(Collection entries)
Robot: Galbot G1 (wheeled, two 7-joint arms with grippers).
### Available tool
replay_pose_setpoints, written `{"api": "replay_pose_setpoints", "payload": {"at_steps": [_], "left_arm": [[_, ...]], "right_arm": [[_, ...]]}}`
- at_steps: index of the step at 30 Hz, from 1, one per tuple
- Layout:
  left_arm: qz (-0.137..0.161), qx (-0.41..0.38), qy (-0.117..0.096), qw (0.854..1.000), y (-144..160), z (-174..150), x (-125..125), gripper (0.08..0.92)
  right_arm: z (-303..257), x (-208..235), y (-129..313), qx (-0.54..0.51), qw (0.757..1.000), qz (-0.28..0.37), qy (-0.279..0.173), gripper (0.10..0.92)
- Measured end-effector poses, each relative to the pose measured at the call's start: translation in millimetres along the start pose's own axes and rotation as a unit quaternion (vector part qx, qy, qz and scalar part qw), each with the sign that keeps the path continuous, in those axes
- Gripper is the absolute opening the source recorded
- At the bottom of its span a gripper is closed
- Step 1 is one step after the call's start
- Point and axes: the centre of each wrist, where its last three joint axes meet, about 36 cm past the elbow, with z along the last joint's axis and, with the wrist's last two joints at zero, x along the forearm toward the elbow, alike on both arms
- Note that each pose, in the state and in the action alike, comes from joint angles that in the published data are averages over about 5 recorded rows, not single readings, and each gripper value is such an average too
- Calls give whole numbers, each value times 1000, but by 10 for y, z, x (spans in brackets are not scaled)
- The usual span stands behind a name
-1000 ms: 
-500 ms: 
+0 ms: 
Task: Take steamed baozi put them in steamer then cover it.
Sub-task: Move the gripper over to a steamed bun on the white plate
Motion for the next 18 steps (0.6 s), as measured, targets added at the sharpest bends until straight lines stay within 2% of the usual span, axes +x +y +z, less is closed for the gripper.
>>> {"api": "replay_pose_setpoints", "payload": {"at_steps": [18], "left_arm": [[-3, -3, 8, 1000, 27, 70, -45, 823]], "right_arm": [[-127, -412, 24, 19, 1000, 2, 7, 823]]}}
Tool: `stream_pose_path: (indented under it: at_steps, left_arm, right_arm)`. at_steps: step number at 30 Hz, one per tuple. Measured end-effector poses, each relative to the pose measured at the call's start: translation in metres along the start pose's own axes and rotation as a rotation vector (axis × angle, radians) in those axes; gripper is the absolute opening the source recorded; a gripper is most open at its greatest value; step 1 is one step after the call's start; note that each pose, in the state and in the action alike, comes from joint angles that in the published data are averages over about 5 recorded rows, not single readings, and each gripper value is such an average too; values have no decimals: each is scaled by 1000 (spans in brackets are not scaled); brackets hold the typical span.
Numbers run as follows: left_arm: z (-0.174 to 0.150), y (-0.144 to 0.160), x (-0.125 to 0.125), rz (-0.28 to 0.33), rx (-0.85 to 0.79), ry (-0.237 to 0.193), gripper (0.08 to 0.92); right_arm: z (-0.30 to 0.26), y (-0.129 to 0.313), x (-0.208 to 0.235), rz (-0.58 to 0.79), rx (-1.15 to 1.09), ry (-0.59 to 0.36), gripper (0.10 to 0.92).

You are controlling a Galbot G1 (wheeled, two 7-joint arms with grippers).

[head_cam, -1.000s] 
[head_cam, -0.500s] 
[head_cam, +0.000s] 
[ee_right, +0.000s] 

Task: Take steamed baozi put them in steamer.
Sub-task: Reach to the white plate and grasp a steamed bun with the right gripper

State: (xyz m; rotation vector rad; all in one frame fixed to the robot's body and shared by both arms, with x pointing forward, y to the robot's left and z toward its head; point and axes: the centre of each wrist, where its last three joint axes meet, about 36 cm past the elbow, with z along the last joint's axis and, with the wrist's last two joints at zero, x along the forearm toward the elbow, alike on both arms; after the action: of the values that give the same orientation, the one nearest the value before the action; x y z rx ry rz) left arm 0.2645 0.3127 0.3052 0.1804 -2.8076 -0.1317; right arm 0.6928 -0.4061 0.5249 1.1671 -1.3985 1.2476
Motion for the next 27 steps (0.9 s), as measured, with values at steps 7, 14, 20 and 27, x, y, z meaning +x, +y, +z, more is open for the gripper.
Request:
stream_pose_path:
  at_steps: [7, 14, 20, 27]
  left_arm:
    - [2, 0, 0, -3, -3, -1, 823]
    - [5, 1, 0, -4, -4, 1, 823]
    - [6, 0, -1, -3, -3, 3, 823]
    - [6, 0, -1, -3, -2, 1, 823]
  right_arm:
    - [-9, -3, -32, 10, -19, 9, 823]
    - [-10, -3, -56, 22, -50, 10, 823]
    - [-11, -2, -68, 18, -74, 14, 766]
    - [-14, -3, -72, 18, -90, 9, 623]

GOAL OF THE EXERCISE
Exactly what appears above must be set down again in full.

OUTPUT
Robot: Galbot G1 (wheeled, two 7-joint arms with grippers).
### Available tool
replay_pose_setpoints, written `{"api": "replay_pose_setpoints", "payload": {"at_steps": [_], "left_arm": [[_, ...]], "right_arm": [[_, ...]]}}`
- at_steps: index of the step at 30 Hz, from 1, one per tuple
- Layout:
  left_arm: qz (-0.137..0.161), qx (-0.41..0.38), qy (-0.117..0.096), qw (0.854..1.000), y (-144..160), z (-174..150), x (-125..125), gripper (0.08..0.92)
  right_arm: z (-303..257), x (-208..235), y (-129..313), qx (-0.54..0.51), qw (0.757..1.000), qz (-0.28..0.37), qy (-0.279..0.173), gripper (0.10..0.92)
- Measured end-effector poses, each relative to the pose measured at the call's start: translation in millimetres along the start pose's own axes and rotation as a unit quaternion (vector part qx, qy, qz and scalar part qw), each with the sign that keeps the path continuous, in those axes
- Gripper is the absolute opening the source recorded
- At the bottom of its span a gripper is closed
- Step 1 is one step after the call's start
- Point and axes: the centre of each wrist, where its last three joint axes meet, about 36 cm past the elbow, with z along the last joint's axis and, with the wrist's last two joints at zero, x along the forearm toward the elbow, alike on both arms
- Note that each pose, in the state and in the action alike, comes from joint angles that in the published data are averages over about 5 recorded rows, not single readings, and each gripper value is such an average too
- Calls give whole numbers, each value times 1000, but by 10 for y, z, x (spans in brackets are not scaled)
- The usual span stands behind a name
-1000 ms: 
-500 ms: 
+0 ms: 
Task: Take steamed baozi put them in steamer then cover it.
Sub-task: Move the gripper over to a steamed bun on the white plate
Motion for the next 18 steps (0.6 s), as measured, targets added at the sharpest bends until straight lines stay within 2% of the usual span, axes +x +y +z, less is closed for the gripper.
>>> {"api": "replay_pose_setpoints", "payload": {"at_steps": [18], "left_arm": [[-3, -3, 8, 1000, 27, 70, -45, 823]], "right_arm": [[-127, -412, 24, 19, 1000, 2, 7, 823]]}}
Tool: `stream_pose_path: (indented under it: at_steps, left_arm, right_arm)`. at_steps: step number at 30 Hz, one per tuple. Measured end-effector poses, each relative to the pose measured at the call's start: translation in metres along the start pose's own axes and rotation as a rotation vector (axis × angle, radians) in those axes; gripper is the absolute opening the source recorded; a gripper is most open at its greatest value; step 1 is one step after the call's start; note that each pose, in the state and in the action alike, comes from joint angles that in the published data are averages over about 5 recorded rows, not single readings, and each gripper value is such an average too; values have no decimals: each is scaled by 1000 (spans in brackets are not scaled); brackets hold the typical span.
Numbers run as follows: left_arm: z (-0.174 to 0.150), y (-0.144 to 0.160), x (-0.125 to 0.125), rz (-0.28 to 0.33), rx (-0.85 to 0.79), ry (-0.237 to 0.193), gripper (0.08 to 0.92); right_arm: z (-0.30 to 0.26), y (-0.129 to 0.313), x (-0.208 to 0.235), rz (-0.58 to 0.79), rx (-1.15 to 1.09), ry (-0.59 to 0.36), gripper (0.10 to 0.92).

You are controlling a Galbot G1 (wheeled, two 7-joint arms with grippers).

[head_cam, -1.000s] 
[head_cam, -0.500s] 
[head_cam, +0.000s] 
[ee_right, +0.000s] 

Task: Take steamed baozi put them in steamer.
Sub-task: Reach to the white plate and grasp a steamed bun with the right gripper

State: (xyz m; rotation vector rad; all in one frame fixed to the robot's body and shared by both arms, with x pointing forward, y to the robot's left and z toward its head; point and axes: the centre of each wrist, where its last three joint axes meet, about 36 cm past the elbow, with z along the last joint's axis and, with the wrist's last two joints at zero, x along the forearm toward the elbow, alike on both arms; after the action: of the values that give the same orientation, the one nearest the value before the action; x y z rx ry rz) left arm 0.2645 0.3127 0.3052 0.1804 -2.8076 -0.1317; right arm 0.6928 -0.4061 0.5249 1.1671 -1.3985 1.2476
Motion for the next 27 steps (0.9 s), as measured, with values at steps 7, 14, 20 and 27, x, y, z meaning +x, +y, +z, more is open for the gripper.
Request:
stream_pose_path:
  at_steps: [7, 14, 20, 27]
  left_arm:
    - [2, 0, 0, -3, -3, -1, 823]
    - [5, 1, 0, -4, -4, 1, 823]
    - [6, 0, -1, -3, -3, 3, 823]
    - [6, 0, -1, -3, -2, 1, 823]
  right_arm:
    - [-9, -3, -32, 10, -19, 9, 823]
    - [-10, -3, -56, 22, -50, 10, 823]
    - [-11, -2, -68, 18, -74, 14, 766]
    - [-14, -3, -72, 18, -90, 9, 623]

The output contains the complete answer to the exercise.